= EXERCISE DESCRIPTION =
Word for word, set down the entries that follow.

Dataset items

= Beginning of Section =

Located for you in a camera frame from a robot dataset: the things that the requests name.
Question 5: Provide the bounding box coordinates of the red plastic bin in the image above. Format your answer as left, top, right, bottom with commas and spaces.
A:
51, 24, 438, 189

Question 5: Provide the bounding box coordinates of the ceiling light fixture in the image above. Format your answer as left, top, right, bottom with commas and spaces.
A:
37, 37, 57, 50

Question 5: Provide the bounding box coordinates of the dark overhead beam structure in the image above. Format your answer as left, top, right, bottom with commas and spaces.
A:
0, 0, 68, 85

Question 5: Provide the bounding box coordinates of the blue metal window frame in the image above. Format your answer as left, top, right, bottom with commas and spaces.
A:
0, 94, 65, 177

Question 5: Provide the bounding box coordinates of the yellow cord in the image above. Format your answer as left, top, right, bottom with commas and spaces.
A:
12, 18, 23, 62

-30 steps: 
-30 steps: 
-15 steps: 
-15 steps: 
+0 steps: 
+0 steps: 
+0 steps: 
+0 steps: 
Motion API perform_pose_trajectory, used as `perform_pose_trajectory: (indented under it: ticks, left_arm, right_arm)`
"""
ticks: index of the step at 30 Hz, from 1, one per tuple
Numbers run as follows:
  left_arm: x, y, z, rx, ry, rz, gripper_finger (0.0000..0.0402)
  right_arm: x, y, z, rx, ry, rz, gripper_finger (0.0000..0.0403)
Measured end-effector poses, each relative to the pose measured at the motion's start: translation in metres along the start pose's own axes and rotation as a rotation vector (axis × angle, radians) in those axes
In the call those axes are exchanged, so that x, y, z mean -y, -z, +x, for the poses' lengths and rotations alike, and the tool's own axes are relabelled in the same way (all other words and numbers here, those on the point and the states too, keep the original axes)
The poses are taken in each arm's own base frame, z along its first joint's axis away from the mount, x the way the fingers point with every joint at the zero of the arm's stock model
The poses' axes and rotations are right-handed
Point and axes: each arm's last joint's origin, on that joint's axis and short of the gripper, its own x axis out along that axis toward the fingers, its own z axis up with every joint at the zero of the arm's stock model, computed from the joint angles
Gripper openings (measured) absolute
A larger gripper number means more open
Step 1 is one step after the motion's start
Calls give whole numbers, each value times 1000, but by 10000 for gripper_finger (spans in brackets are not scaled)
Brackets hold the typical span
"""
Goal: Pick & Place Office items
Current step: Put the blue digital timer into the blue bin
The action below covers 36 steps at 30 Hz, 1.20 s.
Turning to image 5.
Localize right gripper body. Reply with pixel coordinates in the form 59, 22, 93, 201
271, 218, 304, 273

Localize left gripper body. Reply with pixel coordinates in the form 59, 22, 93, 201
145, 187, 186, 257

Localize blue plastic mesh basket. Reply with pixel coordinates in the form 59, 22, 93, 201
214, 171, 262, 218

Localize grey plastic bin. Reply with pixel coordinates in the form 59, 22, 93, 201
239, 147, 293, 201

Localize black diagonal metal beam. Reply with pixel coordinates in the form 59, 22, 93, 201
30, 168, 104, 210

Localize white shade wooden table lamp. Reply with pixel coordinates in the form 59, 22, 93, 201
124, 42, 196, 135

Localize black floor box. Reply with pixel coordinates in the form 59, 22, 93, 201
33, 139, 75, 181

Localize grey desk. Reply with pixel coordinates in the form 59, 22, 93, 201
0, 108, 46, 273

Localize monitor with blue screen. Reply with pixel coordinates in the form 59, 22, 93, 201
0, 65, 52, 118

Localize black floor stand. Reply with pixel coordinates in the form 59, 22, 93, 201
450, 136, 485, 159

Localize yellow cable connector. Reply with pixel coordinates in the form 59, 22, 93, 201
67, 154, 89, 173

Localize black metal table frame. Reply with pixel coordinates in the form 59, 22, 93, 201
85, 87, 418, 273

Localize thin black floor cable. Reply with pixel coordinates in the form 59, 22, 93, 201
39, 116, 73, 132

= End of Section =

= THE COMPLETED TASK =
Located for you in a camera frame from a robot dataset: the things that the requests name.
Question 5: Provide the bounding box coordinates of the red plastic bin in the image above. Format your answer as left, top, right, bottom with commas and spaces.
A:
51, 24, 438, 189

Question 5: Provide the bounding box coordinates of the ceiling light fixture in the image above. Format your answer as left, top, right, bottom with commas and spaces.
A:
37, 37, 57, 50

Question 5: Provide the bounding box coordinates of the dark overhead beam structure in the image above. Format your answer as left, top, right, bottom with commas and spaces.
A:
0, 0, 68, 85

Question 5: Provide the bounding box coordinates of the blue metal window frame in the image above. Format your answer as left, top, right, bottom with commas and spaces.
A:
0, 94, 65, 177

Question 5: Provide the bounding box coordinates of the yellow cord in the image above. Format your answer as left, top, right, bottom with commas and spaces.
A:
12, 18, 23, 62

-30 steps: 
-30 steps: 
-15 steps: 
-15 steps: 
+0 steps: 
+0 steps: 
+0 steps: 
+0 steps: 
Motion API perform_pose_trajectory, used as `perform_pose_trajectory: (indented under it: ticks, left_arm, right_arm)`
"""
ticks: index of the step at 30 Hz, from 1, one per tuple
Numbers run as follows:
  left_arm: x, y, z, rx, ry, rz, gripper_finger (0.0000..0.0402)
  right_arm: x, y, z, rx, ry, rz, gripper_finger (0.0000..0.0403)
Measured end-effector poses, each relative to the pose measured at the motion's start: translation in metres along the start pose's own axes and rotation as a rotation vector (axis × angle, radians) in those axes
In the call those axes are exchanged, so that x, y, z mean -y, -z, +x, for the poses' lengths and rotations alike, and the tool's own axes are relabelled in the same way (all other words and numbers here, those on the point and the states too, keep the original axes)
The poses are taken in each arm's own base frame, z along its first joint's axis away from the mount, x the way the fingers point with every joint at the zero of the arm's stock model
The poses' axes and rotations are right-handed
Point and axes: each arm's last joint's origin, on that joint's axis and short of the gripper, its own x axis out along that axis toward the fingers, its own z axis up with every joint at the zero of the arm's stock model, computed from the joint angles
Gripper openings (measured) absolute
A larger gripper number means more open
Step 1 is one step after the motion's start
Calls give whole numbers, each value times 1000, but by 10000 for gripper_finger (spans in brackets are not scaled)
Brackets hold the typical span
"""
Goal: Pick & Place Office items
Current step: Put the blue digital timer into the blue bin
The action below covers 36 steps at 30 Hz, 1.20 s.
Turning to image 5.
Localize right gripper body. Reply with pixel coordinates in the form 59, 22, 93, 201
271, 218, 304, 273

Localize left gripper body. Reply with pixel coordinates in the form 59, 22, 93, 201
145, 187, 186, 257

Localize blue plastic mesh basket. Reply with pixel coordinates in the form 59, 22, 93, 201
214, 171, 262, 218

Localize grey plastic bin. Reply with pixel coordinates in the form 59, 22, 93, 201
239, 147, 293, 201

Localize black diagonal metal beam. Reply with pixel coordinates in the form 59, 22, 93, 201
30, 168, 104, 210

Localize white shade wooden table lamp. Reply with pixel coordinates in the form 59, 22, 93, 201
124, 42, 196, 135

Localize black floor box. Reply with pixel coordinates in the form 59, 22, 93, 201
33, 139, 75, 181

Localize grey desk. Reply with pixel coordinates in the form 59, 22, 93, 201
0, 108, 46, 273

Localize monitor with blue screen. Reply with pixel coordinates in the form 59, 22, 93, 201
0, 65, 52, 118

Localize black floor stand. Reply with pixel coordinates in the form 59, 22, 93, 201
450, 136, 485, 159

Localize yellow cable connector. Reply with pixel coordinates in the form 59, 22, 93, 201
67, 154, 89, 173

Localize black metal table frame. Reply with pixel coordinates in the form 59, 22, 93, 201
85, 87, 418, 273

Localize thin black floor cable. Reply with pixel coordinates in the form 59, 22, 93, 201
39, 116, 73, 132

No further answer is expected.